Work instruction: Copy exactly the lines of the material below that fall between the line with "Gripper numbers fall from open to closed" and the line with "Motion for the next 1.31", both of those lines included; pictures stay out.

Exercise input:
⁂

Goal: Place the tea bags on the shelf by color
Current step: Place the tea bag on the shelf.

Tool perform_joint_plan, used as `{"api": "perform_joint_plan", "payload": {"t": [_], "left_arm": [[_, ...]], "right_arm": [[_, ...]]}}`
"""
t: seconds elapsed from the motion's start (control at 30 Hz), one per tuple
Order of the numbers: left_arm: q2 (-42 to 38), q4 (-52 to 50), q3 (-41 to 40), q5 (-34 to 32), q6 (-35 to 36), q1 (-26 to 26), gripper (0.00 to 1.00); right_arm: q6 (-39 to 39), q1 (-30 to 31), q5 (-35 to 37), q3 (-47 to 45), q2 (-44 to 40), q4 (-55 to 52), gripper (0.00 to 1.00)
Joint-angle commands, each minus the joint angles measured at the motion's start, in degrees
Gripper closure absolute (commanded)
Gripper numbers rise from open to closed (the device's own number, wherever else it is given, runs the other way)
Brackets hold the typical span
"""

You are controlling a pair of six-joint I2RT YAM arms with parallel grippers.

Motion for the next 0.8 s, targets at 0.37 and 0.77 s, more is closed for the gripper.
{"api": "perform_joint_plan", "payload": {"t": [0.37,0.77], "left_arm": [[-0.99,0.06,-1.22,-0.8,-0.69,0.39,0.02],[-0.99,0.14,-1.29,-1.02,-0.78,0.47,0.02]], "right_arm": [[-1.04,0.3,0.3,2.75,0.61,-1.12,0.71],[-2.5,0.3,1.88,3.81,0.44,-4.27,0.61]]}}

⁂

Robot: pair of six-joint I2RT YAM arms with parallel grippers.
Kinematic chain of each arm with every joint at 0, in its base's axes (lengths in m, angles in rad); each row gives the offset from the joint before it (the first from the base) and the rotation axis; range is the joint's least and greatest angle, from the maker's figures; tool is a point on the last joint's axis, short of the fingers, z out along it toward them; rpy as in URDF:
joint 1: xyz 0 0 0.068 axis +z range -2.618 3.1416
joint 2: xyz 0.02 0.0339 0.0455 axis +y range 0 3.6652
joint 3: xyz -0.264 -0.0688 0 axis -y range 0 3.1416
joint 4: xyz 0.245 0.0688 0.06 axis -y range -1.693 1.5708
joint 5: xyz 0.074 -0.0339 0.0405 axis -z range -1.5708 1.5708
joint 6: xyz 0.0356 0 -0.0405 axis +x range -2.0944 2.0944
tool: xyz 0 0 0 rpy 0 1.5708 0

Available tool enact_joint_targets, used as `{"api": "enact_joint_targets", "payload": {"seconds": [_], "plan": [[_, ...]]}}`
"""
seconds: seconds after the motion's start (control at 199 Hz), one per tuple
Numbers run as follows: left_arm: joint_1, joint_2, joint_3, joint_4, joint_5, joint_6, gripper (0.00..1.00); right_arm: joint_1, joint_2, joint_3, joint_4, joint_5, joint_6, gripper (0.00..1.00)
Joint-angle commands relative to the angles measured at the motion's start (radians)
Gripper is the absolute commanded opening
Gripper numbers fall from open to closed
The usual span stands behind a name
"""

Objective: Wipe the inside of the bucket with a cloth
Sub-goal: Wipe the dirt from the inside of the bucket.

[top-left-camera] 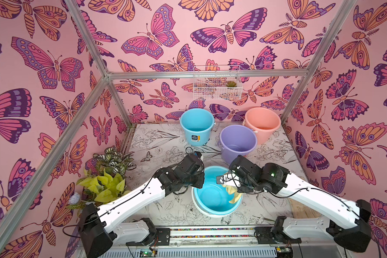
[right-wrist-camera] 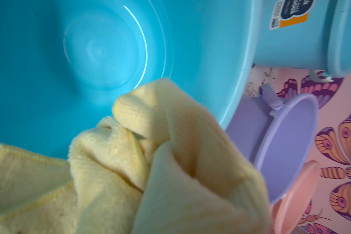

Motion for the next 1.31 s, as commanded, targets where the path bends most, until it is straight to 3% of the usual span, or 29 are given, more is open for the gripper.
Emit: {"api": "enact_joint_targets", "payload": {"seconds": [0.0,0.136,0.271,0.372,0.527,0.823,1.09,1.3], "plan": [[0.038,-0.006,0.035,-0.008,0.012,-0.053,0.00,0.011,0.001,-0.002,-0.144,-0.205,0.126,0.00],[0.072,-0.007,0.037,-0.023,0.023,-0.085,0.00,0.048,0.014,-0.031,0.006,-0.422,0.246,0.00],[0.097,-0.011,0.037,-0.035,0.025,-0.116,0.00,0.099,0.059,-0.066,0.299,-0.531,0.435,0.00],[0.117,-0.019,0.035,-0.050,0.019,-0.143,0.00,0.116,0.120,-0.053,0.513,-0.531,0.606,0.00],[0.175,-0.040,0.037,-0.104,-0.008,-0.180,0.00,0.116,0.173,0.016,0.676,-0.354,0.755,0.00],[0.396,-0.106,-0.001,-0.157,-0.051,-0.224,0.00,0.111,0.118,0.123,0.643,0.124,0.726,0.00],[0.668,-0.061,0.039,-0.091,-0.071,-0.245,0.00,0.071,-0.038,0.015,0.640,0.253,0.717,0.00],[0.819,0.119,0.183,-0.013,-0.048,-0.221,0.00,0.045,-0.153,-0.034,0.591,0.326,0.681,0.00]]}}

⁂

Task response:
Gripper numbers fall from open to closed
The usual span stands behind a name
"""

Objective: Wipe the inside of the bucket with a cloth
Sub-goal: Wipe the dirt from the inside of the bucket.

[top-left-camera] 
[right-wrist-camera] 

Motion for the next 1.31 s, as commanded, targets where the path bends most, until it is straight to 3% of the usual span, or 29 are given, more is open for the gripper.

No further output is required for this answer.